● **Your task**: Taking the entries below, transcribe only the lines starting with the one with "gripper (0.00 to" and going on through the one with "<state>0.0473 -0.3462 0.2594", exactly as written, without the pictures.

[Records drawn from a dataset]
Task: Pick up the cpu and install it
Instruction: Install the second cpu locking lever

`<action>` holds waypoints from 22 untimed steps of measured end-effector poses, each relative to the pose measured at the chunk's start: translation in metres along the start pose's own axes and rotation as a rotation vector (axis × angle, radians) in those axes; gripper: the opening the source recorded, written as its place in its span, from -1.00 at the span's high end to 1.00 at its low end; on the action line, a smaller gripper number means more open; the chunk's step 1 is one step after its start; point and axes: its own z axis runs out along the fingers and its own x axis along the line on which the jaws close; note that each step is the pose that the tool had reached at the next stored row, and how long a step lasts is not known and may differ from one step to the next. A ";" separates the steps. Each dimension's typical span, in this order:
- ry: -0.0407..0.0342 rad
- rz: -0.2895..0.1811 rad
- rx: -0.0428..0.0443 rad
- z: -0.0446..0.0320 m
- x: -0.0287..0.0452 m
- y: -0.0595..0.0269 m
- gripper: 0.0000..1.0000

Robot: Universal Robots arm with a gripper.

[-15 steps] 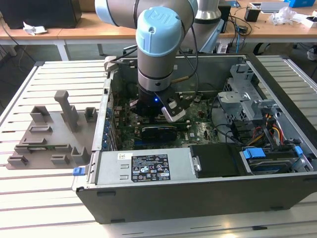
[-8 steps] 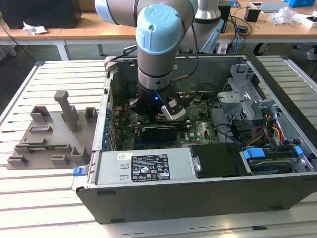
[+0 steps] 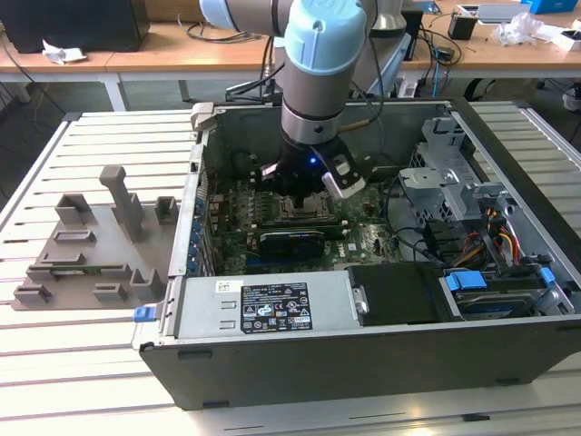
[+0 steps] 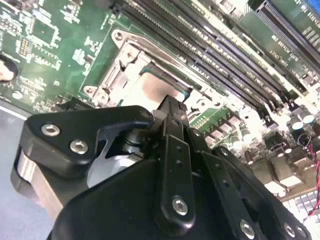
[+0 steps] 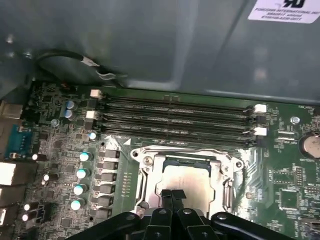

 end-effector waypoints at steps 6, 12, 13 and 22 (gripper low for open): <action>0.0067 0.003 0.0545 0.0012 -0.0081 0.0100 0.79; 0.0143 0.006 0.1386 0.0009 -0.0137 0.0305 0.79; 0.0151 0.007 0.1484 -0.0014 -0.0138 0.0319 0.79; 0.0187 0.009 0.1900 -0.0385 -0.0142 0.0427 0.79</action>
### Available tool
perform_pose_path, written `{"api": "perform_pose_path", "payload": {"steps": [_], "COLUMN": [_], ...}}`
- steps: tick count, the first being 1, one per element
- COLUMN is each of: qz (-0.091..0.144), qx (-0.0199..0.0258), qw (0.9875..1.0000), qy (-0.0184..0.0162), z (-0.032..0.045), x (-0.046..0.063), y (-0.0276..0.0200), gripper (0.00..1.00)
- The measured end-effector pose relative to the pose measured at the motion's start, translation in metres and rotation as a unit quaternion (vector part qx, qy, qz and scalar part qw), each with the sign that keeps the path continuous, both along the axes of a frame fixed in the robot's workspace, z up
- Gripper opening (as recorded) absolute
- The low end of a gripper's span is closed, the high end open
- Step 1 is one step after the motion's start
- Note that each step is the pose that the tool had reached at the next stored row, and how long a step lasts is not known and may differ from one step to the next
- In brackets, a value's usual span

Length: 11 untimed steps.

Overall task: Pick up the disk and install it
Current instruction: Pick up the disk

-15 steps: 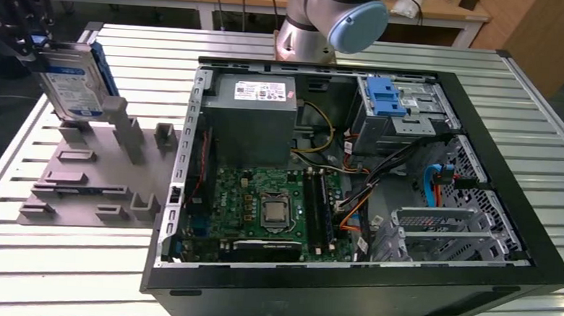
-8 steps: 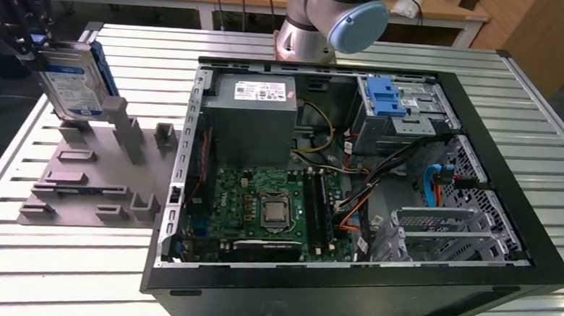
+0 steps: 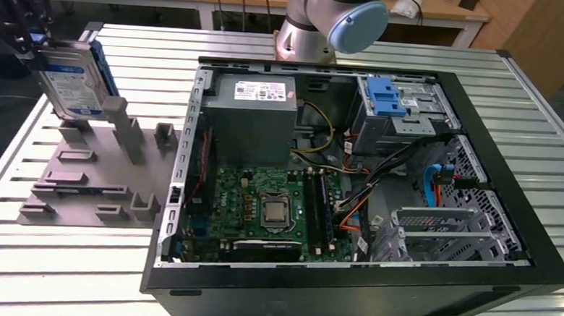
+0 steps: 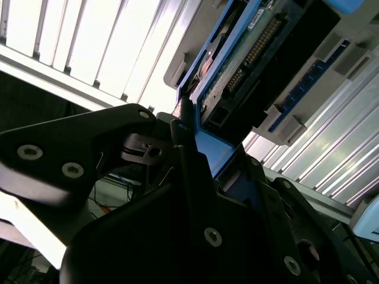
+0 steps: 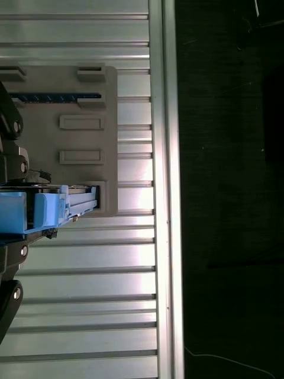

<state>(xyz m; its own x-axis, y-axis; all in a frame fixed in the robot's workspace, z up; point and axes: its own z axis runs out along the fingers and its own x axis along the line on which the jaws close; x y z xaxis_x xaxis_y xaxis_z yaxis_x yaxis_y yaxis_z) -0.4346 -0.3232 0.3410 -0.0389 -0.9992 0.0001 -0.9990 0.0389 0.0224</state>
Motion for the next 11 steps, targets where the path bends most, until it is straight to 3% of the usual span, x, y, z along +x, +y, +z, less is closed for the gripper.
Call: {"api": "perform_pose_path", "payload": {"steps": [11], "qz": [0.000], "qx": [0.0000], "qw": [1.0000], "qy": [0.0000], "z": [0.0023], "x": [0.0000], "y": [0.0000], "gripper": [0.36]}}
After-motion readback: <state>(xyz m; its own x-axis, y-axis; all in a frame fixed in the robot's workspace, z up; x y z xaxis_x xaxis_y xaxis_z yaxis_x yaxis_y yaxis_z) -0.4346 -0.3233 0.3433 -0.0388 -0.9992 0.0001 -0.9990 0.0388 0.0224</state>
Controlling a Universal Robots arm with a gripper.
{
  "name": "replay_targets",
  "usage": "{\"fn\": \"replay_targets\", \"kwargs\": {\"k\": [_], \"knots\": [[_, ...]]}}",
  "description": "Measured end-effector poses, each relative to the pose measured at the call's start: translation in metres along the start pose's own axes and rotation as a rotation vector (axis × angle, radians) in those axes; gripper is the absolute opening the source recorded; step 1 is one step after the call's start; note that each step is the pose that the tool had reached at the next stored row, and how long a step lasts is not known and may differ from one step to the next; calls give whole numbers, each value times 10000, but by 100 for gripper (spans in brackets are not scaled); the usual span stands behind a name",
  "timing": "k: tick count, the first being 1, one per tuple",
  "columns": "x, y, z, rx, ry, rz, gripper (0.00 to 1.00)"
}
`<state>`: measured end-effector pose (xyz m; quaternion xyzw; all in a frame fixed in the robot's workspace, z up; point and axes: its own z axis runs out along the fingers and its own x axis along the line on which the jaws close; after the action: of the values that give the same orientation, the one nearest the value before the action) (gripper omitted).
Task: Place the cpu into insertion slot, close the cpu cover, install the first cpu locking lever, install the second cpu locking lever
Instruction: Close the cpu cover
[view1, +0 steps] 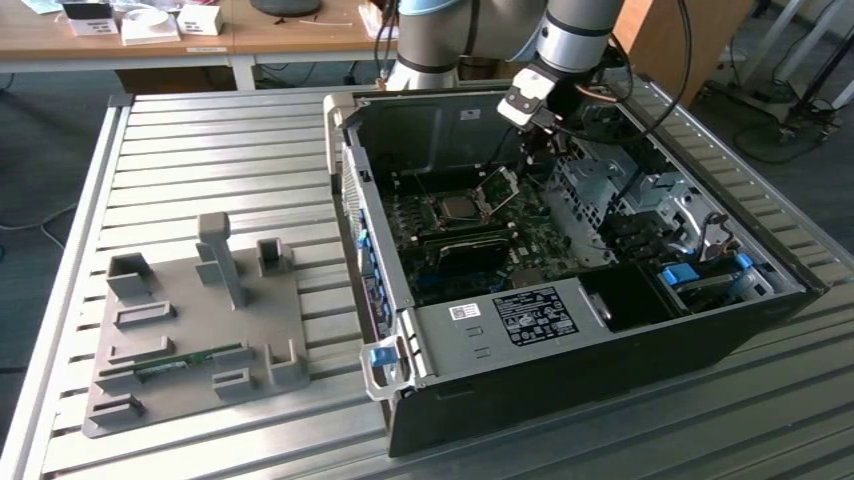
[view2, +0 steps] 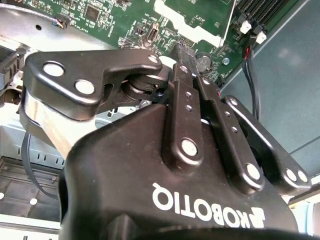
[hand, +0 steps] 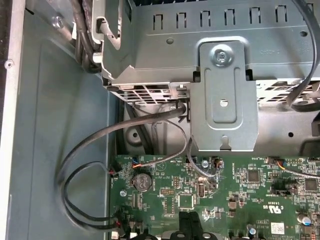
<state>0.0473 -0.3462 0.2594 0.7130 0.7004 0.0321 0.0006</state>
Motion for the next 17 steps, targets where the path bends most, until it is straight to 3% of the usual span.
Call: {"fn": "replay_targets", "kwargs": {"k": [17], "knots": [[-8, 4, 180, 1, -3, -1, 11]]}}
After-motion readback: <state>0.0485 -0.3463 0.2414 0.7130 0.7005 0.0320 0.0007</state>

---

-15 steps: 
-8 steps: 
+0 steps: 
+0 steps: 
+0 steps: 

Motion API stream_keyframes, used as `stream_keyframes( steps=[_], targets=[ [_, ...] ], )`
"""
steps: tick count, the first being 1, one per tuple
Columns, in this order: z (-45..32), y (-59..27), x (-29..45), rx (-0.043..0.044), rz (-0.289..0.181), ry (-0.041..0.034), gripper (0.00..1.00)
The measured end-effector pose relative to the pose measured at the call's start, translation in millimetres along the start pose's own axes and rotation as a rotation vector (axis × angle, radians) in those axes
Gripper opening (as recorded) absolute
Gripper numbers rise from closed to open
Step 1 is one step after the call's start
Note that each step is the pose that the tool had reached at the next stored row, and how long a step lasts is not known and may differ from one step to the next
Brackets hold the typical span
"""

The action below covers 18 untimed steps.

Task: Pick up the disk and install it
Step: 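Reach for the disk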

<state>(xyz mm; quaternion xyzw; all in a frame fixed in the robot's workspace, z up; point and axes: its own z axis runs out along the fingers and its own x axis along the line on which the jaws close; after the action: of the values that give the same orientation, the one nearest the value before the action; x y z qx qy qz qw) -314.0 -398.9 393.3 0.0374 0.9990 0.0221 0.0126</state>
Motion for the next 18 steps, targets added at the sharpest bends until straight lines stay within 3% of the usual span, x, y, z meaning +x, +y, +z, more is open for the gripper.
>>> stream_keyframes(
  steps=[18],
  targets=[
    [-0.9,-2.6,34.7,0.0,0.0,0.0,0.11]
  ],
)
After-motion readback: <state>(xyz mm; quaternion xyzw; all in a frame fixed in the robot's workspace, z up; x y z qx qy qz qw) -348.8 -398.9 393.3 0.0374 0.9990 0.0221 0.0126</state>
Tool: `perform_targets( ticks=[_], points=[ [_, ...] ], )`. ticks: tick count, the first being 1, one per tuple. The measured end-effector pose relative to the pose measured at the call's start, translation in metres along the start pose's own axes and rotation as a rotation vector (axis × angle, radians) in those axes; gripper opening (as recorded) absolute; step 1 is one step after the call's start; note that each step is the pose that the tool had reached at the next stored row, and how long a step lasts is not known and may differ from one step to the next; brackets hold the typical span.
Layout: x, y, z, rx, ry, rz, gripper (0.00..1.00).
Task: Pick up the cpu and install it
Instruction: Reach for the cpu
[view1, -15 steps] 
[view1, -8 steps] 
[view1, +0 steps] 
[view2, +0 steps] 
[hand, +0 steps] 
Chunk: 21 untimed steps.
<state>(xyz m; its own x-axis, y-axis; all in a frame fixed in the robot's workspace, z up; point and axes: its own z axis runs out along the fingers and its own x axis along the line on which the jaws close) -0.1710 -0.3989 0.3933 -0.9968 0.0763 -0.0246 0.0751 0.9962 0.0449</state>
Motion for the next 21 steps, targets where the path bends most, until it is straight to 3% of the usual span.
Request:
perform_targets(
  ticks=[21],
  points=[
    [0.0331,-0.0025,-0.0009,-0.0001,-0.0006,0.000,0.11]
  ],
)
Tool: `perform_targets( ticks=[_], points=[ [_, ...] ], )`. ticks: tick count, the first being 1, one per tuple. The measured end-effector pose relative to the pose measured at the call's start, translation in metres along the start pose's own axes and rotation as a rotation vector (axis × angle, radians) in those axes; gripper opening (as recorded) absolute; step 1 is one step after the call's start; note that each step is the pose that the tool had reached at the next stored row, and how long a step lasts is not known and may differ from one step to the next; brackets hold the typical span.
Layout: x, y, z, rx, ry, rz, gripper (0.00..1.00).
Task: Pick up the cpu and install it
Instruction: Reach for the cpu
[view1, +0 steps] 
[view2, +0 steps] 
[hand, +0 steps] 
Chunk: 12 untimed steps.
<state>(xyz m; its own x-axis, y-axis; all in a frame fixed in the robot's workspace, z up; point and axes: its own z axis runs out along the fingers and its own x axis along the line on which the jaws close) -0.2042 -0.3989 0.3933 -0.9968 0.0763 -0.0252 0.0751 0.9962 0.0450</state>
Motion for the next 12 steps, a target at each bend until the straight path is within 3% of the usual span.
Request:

● **Result of the task**:
  "columns": "x, y, z, rx, ry, rz, gripper (0.00 to 1.00)"
}
`<state>`: measured end-effector pose (xyz m; quaternion xyzw; all in a frame fixed in the robot's workspace, z up; point and axes: its own z axis runs out along the fingers and its own x axis along the line on which the jaws close; after the action: of the values that give the same orientation, the one nearest the value before the action) (gripper omitted).
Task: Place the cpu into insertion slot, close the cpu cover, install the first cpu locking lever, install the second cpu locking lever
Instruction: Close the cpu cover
[view1, +0 steps] 
[view2, +0 steps] 
[hand, +0 steps] 
<state>0.0473 -0.3462 0.2594 0.7130 0.7004 0.0321 0.0006</state>

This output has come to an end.